▸ **Task to complete**: In how many lines of the entries below does "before" appear? Give only the number.

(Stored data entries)
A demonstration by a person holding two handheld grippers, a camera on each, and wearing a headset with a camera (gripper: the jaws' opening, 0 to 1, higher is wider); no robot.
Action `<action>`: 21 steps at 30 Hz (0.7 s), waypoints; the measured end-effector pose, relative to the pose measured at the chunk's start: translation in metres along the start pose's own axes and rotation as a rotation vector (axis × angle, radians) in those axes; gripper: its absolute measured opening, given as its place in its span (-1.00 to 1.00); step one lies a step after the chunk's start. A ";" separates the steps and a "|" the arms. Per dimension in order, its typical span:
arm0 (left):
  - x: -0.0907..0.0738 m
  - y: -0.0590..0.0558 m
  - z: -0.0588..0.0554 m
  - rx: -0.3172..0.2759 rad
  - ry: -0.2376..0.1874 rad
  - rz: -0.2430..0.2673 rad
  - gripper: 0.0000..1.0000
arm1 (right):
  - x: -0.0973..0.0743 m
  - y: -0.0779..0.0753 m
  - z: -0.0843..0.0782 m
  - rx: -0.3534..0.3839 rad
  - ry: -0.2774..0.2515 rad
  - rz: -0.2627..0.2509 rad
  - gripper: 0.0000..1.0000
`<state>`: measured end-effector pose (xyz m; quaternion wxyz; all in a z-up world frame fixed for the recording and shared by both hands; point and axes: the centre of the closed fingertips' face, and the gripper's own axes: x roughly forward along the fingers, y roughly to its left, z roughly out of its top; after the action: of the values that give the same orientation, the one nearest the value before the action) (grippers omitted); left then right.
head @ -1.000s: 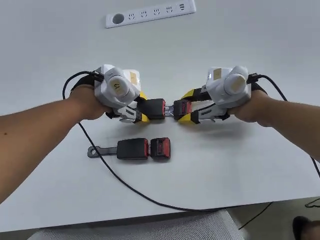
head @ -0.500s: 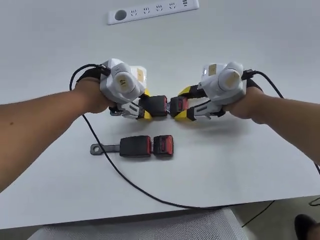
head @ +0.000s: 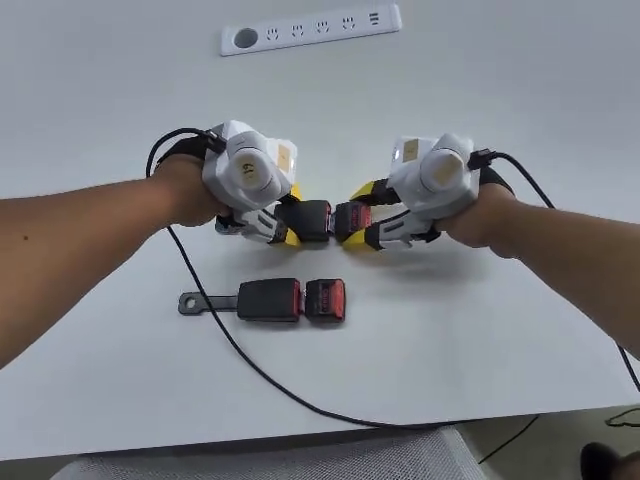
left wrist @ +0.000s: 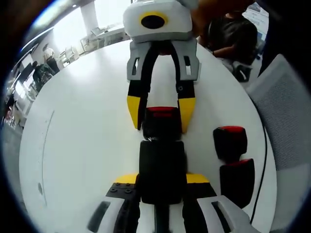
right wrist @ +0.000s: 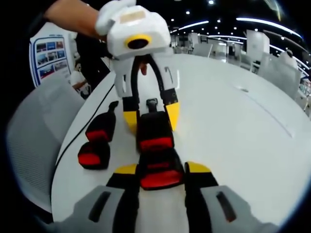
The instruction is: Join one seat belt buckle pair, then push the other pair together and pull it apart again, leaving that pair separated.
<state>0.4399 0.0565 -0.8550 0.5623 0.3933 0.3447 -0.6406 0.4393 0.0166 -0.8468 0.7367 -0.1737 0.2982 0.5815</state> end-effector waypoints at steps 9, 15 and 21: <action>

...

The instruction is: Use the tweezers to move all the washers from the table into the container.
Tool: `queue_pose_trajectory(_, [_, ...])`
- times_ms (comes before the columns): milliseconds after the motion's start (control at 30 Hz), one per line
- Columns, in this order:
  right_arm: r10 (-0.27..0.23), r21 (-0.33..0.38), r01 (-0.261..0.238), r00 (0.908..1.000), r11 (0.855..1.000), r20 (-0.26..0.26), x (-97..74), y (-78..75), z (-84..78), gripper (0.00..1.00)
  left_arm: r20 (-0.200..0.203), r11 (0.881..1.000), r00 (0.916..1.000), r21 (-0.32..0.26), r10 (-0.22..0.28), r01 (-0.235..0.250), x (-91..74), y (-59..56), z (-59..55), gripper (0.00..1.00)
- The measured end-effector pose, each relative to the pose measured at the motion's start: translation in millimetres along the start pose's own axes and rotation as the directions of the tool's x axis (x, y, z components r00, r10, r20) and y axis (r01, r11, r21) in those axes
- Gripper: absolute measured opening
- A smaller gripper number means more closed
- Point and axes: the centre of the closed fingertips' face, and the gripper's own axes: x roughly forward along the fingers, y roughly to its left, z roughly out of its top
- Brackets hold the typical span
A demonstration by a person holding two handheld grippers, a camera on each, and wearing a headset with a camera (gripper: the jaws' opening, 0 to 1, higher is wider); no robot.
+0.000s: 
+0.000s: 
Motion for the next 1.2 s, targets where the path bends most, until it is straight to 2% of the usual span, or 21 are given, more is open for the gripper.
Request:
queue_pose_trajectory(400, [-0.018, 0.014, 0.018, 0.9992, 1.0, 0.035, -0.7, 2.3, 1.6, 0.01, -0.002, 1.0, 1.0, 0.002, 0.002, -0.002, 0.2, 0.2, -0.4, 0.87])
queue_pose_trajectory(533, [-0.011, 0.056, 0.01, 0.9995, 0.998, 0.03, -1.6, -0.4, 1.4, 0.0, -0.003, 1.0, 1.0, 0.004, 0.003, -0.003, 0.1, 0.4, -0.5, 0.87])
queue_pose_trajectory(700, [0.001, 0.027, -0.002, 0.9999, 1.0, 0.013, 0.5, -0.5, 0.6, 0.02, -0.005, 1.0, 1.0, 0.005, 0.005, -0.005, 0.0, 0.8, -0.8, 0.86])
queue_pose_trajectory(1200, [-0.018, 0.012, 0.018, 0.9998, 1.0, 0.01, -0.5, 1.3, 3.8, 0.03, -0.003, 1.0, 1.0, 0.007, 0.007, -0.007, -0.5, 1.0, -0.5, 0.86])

▸ **Response**: 2